Eine tabellarische Übersicht kann hier heruntergeladen werden: Tabelle Assistierter Suizid I. Begriffe und aktuelle Rechtslage

Die Begriffe werden teils unterschiedlich und/oder nicht trennscharf verwendet. Die einzelnen Gesetzesinitiativen definieren daher meist im Begründungsteil, was genau sie unter den bei ihnen verwendeten Begriffen verstehen. Teils werden Begriffe, insbesondere passive bzw. indirekte Sterbehilfe, von einigen Akteuren abgelehnt. Die juristisch definierten Begriffe „geschäftsmäßig“ und „erwerbsmäßig“ werden in der politischen Debatte nicht immer korrekt verwendet.

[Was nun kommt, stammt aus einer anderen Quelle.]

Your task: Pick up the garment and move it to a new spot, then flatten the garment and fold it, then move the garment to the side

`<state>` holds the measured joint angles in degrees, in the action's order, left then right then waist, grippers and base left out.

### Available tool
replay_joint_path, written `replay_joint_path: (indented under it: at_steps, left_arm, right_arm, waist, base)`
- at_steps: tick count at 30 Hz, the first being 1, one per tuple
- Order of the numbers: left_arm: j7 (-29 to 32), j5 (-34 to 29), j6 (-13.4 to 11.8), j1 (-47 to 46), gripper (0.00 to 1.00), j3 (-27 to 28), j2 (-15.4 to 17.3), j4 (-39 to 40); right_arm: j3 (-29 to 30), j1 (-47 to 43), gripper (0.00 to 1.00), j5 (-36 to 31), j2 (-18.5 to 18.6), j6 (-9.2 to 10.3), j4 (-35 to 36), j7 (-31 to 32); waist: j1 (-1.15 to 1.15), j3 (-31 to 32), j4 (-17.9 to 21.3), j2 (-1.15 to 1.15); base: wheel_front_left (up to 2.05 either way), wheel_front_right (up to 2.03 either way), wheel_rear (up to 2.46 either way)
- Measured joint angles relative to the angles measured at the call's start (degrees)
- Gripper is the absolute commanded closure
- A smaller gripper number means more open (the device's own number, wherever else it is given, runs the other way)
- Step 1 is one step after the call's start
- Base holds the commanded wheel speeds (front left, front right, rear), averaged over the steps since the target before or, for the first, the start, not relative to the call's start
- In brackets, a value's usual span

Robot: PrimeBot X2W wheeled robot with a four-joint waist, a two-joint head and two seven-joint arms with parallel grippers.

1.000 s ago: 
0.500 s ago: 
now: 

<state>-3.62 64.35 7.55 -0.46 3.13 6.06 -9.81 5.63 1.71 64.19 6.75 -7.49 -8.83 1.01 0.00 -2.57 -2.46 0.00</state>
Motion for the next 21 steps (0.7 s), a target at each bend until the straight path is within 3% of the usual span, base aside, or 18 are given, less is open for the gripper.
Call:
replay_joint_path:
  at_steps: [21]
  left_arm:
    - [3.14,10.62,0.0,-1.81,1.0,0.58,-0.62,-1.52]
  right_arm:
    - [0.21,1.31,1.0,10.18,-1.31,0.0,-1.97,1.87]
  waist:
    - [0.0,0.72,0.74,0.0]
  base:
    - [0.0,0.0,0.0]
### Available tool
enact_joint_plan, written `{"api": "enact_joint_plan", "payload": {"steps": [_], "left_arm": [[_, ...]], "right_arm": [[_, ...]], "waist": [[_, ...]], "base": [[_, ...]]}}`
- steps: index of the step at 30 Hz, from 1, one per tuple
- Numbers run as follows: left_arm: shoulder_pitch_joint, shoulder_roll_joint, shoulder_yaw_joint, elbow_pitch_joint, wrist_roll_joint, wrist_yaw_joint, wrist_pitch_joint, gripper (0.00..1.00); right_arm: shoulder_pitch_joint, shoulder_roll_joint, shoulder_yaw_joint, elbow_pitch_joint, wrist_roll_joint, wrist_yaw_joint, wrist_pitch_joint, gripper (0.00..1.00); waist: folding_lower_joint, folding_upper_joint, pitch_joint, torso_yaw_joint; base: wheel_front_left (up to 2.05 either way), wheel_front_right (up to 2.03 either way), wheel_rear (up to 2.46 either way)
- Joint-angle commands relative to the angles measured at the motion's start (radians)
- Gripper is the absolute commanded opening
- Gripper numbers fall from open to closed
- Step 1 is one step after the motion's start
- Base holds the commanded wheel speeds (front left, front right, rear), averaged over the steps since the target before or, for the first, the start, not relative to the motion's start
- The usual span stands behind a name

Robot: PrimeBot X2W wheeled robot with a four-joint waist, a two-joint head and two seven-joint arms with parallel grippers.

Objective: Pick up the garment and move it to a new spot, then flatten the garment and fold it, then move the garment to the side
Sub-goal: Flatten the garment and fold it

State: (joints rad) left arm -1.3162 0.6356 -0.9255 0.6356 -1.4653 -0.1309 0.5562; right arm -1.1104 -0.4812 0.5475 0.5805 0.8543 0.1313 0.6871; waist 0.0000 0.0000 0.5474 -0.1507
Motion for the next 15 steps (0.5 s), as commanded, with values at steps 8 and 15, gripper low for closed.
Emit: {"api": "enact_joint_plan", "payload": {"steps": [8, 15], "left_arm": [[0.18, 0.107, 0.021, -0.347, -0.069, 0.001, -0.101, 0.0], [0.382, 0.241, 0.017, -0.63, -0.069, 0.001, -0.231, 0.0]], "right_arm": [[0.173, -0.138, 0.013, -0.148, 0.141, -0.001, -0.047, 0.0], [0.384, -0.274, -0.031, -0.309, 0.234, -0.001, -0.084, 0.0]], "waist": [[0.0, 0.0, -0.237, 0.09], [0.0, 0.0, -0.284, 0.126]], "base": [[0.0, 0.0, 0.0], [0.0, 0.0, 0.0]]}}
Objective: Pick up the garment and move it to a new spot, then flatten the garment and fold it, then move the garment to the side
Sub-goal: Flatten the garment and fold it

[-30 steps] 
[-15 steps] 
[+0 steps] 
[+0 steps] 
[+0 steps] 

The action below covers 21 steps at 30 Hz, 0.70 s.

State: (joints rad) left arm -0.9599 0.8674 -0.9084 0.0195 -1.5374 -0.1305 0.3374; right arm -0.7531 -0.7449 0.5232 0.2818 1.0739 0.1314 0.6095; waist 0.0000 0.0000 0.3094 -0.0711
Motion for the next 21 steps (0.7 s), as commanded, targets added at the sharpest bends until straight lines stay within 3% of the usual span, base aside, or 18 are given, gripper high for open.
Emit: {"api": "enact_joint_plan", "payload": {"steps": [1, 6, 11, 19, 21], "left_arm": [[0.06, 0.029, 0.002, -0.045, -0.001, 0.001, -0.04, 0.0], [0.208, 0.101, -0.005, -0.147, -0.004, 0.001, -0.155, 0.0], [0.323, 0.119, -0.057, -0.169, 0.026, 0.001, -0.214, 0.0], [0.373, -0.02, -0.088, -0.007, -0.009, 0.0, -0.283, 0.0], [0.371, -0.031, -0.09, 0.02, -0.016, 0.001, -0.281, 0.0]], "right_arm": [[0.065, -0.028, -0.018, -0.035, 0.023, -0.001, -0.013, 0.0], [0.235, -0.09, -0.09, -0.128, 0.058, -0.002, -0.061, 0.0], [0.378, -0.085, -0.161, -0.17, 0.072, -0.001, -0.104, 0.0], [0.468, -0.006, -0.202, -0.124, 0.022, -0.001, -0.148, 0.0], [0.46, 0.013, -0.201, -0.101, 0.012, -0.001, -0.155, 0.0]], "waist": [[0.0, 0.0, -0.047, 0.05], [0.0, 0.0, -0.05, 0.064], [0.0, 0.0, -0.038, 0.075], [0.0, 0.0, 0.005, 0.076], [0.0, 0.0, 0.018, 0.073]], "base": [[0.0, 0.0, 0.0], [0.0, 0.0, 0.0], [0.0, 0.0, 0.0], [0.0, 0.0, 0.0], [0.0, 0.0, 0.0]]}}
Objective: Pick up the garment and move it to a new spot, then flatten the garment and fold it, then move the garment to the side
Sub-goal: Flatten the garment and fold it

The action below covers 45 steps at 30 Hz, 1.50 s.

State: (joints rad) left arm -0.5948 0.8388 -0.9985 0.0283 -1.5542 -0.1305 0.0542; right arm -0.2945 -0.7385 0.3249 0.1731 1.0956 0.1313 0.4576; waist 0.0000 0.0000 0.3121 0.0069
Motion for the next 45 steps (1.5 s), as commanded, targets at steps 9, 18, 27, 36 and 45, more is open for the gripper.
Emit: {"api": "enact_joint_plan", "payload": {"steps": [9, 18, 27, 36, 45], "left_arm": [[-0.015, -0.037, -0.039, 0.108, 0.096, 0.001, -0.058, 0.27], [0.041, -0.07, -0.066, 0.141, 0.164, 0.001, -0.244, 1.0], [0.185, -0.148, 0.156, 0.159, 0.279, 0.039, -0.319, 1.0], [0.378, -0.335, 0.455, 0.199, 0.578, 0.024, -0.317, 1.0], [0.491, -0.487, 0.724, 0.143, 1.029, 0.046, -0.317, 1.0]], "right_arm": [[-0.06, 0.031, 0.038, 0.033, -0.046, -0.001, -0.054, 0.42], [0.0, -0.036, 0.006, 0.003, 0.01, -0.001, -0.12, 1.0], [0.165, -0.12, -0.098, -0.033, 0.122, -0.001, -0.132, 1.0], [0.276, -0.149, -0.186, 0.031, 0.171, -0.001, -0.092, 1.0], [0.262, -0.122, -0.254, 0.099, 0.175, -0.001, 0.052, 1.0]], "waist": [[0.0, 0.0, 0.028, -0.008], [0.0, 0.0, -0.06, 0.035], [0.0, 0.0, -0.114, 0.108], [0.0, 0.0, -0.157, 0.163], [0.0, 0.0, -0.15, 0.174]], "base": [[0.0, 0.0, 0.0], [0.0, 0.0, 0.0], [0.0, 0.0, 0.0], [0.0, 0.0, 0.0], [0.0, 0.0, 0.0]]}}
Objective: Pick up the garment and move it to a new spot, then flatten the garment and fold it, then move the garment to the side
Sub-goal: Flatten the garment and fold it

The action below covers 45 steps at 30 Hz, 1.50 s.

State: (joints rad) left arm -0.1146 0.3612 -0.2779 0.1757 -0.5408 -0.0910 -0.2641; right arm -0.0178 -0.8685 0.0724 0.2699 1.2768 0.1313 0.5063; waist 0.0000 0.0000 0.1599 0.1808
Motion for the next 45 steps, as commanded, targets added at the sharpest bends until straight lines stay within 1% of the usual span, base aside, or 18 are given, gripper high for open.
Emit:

Tötung auf Verlangen („Aktive Sterbehilfe“)

Definition: Ein sterbewilliger Mensch wird auf dessen Wunsch hin getötet

Beispiele: Ärztliches Verabreichen einer tödlich wirkenden Spritze; Absichtliche Applikation einer „Überdosis“ Schmerzmittel

Rechtslage: Tötung auf Verlangen ist in Deutschland verboten (§ 216 StGB), wird allerdings in der Regel weniger hart bestraft als die anderen Tötungsdelikte. Motivation des/der Handelnden oder deren/dessen Beziehung zum Sterbewilligen sind für die Strafbarkeit nicht relevant, wohl aber für das Strafmaß. In einigen Ländern, etwa Niederlande, ist die Tötung auf Verlangen unter bestimmten Voraussetzungen erlaubt. Keine der vorliegenden Gesetzesinitiativen sieht Änderungen bei der Tötung auf Verlangen vor.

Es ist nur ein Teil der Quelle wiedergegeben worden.